The Davis Dyslexia Association is hoping to introduce methods based on the "correction" programme into primary education, and will be holding a workshop for up to 30 teachers in Worcestershire in June 2004. "The idea is to use the techniques we use with people who are dyslexic with all children before it becomes a problem," says Mr Davis. He is convinced that teaching children under eight with his methods can solve all sorts of "dyslexia-related problems" and other learning disabilities.

That may sound fanciful, but during a seven-year pilot of the Davis learning strategies in seven US schools, not one pupil needed special education, compared to the usual 20 per cent. What's more, the approach helped all pupils, at every ability level, whether dyslexic or not. Up to 40 per cent of children later went on to accelerated learning programmes, for example. The norm is 5 per cent.

"All children benefited because it allowed all children to think naturally," says Mr Davis. "School usually teaches children to think verbally only; it never takes into consideration that there is more than one way." According to Richard Whitehead, director of DDA-UK, the Davis approach is not a challenge to the current curriculum, but "a set of tools for delivering it". "If I'd been offered this when I was a teacher I'd have said, 'Gimme, gimme, gimme'," he says.

The Davis Dyslexia Correction Programme costs between pound;1,000 and pound;1,400, including assessment, tuition and follow-up. A course for key stage 1 teachers, heads and classroom assistants is being held in Worcestershire in June. Contact: Davis Dyslexia Association, tel: 08700 132945, or Gift of Dyslexia, by Ronald D Davis, is published in the UK by Souvenir Press, pound;12.99.Davis Dyslexia Association International at (the National Institute of Adult Continuing Education) is researching the range of learning approaches used with dyslexics in further education institutions around the UK. The results will be published at the end of March, when a website hosted by the DfES will be launched to give teachers information about all the methods available. British Dyslexia Association: Dyslexia Institute:

Dyslexia: the facts

* Dyslexia affects about 10 per cent of the UK population.

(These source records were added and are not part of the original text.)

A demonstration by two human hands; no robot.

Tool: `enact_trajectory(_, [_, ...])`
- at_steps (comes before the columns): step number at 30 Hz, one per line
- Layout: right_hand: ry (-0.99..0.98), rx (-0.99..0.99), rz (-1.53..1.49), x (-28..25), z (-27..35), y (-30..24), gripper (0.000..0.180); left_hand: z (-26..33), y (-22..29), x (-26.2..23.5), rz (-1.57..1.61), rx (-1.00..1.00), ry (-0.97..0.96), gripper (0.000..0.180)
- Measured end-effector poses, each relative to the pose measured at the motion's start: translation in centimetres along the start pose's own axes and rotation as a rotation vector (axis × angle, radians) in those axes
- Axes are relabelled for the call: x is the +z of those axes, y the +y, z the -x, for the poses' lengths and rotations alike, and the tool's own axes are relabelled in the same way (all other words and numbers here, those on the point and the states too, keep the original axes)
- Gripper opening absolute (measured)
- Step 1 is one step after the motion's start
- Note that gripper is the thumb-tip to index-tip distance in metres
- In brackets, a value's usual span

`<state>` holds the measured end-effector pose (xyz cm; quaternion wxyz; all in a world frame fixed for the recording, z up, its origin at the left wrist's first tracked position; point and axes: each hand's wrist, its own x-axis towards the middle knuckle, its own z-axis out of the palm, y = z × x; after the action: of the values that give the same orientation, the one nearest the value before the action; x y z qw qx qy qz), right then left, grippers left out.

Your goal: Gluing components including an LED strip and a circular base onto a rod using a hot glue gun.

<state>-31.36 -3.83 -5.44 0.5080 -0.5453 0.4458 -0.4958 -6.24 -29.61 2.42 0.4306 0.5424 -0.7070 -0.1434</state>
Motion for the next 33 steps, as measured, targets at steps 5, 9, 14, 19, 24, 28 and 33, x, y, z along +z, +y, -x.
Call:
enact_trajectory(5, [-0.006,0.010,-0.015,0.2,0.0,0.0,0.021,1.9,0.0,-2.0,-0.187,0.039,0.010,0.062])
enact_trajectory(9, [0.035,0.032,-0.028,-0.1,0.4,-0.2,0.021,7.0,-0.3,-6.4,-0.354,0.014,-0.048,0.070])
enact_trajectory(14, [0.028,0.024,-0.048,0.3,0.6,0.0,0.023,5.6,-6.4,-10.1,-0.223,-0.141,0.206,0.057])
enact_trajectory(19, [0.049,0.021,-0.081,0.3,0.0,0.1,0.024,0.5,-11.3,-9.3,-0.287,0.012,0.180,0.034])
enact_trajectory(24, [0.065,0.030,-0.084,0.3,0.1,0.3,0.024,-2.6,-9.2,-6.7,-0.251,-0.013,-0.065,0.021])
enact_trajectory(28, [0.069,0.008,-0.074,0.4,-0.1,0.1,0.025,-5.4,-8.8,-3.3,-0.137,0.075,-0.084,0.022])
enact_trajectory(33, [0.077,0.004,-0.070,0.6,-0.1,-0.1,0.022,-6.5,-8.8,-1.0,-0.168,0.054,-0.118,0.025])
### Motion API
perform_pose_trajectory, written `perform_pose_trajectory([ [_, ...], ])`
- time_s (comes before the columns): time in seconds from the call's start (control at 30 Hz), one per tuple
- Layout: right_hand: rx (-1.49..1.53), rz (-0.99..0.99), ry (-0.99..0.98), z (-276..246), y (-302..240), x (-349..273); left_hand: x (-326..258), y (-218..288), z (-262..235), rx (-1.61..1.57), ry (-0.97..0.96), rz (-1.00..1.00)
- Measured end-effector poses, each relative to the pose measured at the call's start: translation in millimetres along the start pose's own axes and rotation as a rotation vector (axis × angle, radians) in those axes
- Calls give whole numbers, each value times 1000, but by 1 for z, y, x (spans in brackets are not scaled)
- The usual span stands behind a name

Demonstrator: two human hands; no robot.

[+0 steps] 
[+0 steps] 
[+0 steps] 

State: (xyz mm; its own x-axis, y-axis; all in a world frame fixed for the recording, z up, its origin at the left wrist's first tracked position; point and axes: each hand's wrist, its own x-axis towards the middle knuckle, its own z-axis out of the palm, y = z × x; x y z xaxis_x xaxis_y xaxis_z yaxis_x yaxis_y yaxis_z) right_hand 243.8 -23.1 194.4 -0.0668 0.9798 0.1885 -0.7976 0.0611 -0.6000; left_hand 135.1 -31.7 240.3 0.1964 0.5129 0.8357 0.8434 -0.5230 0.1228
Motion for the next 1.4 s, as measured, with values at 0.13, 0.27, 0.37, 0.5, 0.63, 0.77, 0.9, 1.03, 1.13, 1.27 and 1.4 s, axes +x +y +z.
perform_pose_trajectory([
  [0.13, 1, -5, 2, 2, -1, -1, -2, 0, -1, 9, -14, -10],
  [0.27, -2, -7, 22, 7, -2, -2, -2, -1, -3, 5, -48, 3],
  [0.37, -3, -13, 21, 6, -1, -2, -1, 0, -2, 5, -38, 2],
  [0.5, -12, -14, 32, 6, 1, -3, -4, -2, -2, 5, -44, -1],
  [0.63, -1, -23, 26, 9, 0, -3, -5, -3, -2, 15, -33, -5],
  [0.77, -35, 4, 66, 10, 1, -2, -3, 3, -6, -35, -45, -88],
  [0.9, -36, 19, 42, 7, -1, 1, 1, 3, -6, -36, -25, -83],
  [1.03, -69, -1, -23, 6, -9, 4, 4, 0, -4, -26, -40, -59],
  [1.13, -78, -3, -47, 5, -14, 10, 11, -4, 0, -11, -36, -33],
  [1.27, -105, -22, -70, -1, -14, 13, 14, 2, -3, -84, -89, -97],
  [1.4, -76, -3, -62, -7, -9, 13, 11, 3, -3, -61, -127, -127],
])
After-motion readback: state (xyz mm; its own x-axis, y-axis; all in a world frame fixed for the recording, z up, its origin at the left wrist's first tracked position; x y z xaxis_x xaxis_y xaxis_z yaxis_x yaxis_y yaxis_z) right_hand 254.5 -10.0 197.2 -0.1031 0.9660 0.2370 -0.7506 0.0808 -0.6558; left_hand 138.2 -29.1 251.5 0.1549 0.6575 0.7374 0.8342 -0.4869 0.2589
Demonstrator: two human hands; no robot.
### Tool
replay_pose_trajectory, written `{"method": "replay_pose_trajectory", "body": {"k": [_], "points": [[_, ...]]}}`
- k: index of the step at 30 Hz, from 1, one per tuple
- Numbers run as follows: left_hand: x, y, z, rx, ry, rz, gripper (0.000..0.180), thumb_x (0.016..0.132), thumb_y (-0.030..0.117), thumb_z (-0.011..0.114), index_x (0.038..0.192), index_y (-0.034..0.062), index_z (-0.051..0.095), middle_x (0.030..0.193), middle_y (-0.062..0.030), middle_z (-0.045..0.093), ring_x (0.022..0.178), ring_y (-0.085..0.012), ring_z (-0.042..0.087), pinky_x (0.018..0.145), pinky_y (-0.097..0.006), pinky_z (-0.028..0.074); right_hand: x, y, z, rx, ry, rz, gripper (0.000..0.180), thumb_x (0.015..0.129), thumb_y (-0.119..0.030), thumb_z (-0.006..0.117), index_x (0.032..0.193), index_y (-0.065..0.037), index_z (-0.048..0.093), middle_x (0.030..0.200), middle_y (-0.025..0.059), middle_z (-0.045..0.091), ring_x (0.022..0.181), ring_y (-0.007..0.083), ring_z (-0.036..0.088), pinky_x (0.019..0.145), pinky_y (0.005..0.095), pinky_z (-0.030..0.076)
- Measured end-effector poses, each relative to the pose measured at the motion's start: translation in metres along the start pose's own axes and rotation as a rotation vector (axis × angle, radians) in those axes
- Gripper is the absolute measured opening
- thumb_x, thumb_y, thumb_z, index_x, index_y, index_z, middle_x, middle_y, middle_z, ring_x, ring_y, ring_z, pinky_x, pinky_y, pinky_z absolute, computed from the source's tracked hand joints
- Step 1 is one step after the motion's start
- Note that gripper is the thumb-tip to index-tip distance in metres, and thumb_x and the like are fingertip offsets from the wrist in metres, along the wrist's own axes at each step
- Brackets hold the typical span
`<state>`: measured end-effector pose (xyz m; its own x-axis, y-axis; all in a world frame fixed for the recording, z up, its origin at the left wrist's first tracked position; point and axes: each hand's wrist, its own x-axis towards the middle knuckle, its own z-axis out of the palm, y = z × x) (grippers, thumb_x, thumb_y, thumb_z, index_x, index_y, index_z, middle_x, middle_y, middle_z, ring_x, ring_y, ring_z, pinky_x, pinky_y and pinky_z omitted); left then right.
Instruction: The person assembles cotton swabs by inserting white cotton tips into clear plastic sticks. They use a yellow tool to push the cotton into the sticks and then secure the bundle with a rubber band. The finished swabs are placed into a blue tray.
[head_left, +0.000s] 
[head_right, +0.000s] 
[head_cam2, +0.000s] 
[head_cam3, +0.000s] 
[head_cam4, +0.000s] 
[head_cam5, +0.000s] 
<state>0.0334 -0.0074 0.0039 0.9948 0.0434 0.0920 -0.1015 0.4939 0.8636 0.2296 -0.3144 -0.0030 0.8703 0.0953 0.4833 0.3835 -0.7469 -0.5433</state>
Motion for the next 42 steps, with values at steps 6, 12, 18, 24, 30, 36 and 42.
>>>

Up to 4 per cent - some two million people - have severe dyslexia, including 375,000 schoolchildren.

* If one parent is dyslexic there is a 50 per cent chance that any of their children will inherit dyslexia.

* Commonly associated with reading, writing and spelling difficulties, symptoms also include poor handwriting, problems with mathematics, difficulties with time, direction, sequencing and personal organisation, clumsiness, poor concentration, and poor short-term memory.

* According to Ron Davis, at least 20 per cent of people have the dyslexic "talent" to some extent.